» Task data:

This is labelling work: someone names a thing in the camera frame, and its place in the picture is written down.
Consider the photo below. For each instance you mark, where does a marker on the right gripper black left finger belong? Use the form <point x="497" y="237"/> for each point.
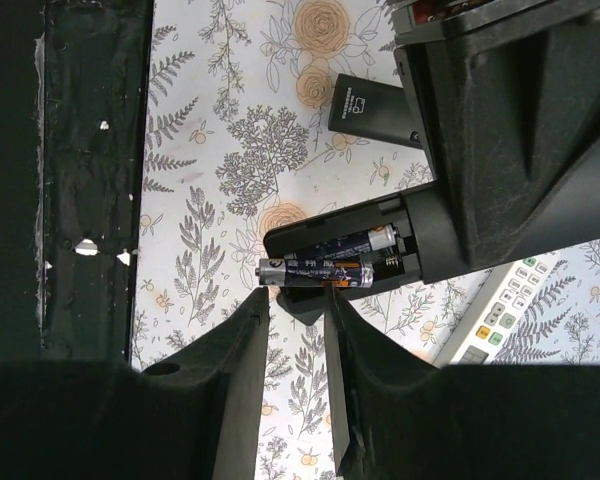
<point x="193" y="415"/>

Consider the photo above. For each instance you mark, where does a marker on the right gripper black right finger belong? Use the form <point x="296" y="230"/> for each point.
<point x="395" y="416"/>

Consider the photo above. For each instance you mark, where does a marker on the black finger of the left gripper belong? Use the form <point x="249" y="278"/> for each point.
<point x="506" y="98"/>

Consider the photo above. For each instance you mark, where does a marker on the black remote with back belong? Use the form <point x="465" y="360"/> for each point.
<point x="427" y="246"/>

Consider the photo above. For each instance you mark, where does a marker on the dark blue AAA battery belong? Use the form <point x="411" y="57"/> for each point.
<point x="349" y="246"/>

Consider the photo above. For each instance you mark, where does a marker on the black slim remote control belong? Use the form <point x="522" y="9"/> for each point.
<point x="372" y="110"/>

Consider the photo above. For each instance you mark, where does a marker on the white air conditioner remote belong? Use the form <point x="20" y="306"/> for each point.
<point x="496" y="310"/>

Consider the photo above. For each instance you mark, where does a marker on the floral patterned table mat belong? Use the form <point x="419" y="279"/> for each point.
<point x="208" y="202"/>

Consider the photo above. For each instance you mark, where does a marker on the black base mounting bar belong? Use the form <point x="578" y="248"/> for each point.
<point x="73" y="100"/>

» Task requirements:
Any pictures above are to be left out. Retype the rest of the records exactly.

» Task output:
This is labelling work: someone names a thing in the camera frame, and its place in the picture is written down.
Consider the photo below. For each instance you mark, where does a marker on the right gripper black left finger belong? Use the form <point x="497" y="237"/> for each point.
<point x="193" y="415"/>

Consider the photo above. For each instance you mark, where does a marker on the right gripper black right finger belong? Use the form <point x="296" y="230"/> for each point.
<point x="395" y="416"/>

Consider the photo above. For each instance you mark, where does a marker on the black finger of the left gripper belong? Use the form <point x="249" y="278"/> for each point.
<point x="506" y="98"/>

Consider the photo above. For each instance you mark, where does a marker on the black remote with back belong? Use the form <point x="465" y="360"/> for each point.
<point x="427" y="246"/>

Consider the photo above. For each instance you mark, where does a marker on the dark blue AAA battery belong? Use the form <point x="411" y="57"/> for each point.
<point x="349" y="246"/>

Consider the photo above. For each instance you mark, where does a marker on the black slim remote control belong? Use the form <point x="522" y="9"/> for each point.
<point x="372" y="110"/>

Consider the photo above. For each instance you mark, where does a marker on the white air conditioner remote belong? Use the form <point x="20" y="306"/> for each point.
<point x="496" y="310"/>

Consider the photo above. For each instance you mark, where does a marker on the floral patterned table mat belong? Use the form <point x="419" y="279"/> for each point.
<point x="208" y="202"/>

Consider the photo above. For each instance you mark, where does a marker on the black base mounting bar belong? Use the form <point x="578" y="248"/> for each point.
<point x="73" y="100"/>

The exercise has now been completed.